"If they too do not wish to become supporters (of minor importance at that) of what exists, the painter and novelist must refuse to lend themselves to such therapeutic uses. They must question the rules of art or painting or of narrative as they have learned and received them from their predecessors. Soon those rules must appear to them as a means to deceive, to seduce and to reassure, which makes it impossible for them to be 'true'.

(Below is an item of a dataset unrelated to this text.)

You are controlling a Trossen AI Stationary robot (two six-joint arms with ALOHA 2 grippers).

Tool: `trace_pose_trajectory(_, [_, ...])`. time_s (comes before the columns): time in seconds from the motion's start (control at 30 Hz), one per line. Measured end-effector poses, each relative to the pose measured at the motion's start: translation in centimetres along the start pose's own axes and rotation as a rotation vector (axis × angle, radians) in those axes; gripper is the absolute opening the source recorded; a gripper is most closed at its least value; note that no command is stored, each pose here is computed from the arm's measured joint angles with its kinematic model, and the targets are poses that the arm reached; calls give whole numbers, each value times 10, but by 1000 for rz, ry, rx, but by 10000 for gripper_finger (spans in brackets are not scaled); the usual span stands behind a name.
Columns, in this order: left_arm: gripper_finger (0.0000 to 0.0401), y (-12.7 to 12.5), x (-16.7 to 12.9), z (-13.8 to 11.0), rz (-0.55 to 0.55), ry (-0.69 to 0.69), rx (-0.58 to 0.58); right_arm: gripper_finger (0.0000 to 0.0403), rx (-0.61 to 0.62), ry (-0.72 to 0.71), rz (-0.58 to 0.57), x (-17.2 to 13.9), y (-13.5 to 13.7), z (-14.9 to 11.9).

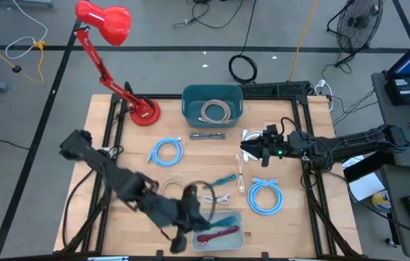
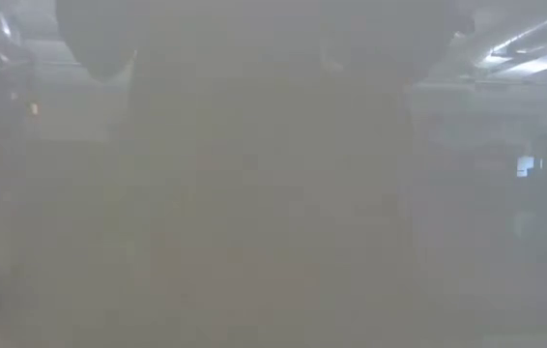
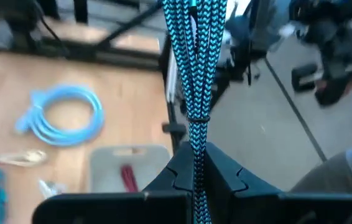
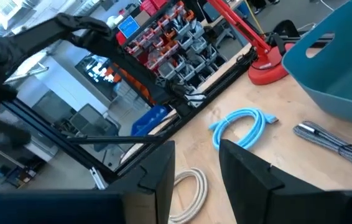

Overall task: Pick & Place USB Port
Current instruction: Put the top blue charger cable into the gray bin

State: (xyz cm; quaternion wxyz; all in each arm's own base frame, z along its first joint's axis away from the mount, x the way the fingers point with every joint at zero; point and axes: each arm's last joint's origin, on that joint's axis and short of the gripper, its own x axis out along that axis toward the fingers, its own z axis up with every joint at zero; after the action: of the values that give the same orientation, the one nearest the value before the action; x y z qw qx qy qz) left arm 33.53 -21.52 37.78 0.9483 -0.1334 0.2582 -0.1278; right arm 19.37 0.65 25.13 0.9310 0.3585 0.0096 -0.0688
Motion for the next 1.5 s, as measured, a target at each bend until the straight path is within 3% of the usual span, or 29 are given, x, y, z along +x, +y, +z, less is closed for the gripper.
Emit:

Under the common name of painting and literature, an unprecedented split is taking place. Those who refuse to re-examine the rules of art pursue successful careers in mass conformism by communicating, by means of the 'correct rules', the endemic desire for reality with objects and situations capable of gratifying it. Pornography is the use of photography and film to such an an end. It is becoming a general model for the visual or narrative arts which have not met the challenge of the mass media.
As for the artists and writers who question the rules of plastic and narrative arts and possibly share their suspicions by circulating their work, they are destined to have little credibility in the eyes of those concerned with 'reality' and 'identity'; they have no guarantee of an audience. Thus it is possible to ascribe the dialectics of the avant-gardes to the challenge posed by the realisms of industry and mass communication to painting and the narrative arts. Duchamp's 'ready made' does nothing but actively and parodistically signify this constant process of dispossession of the craft of painting or even of being an artist..."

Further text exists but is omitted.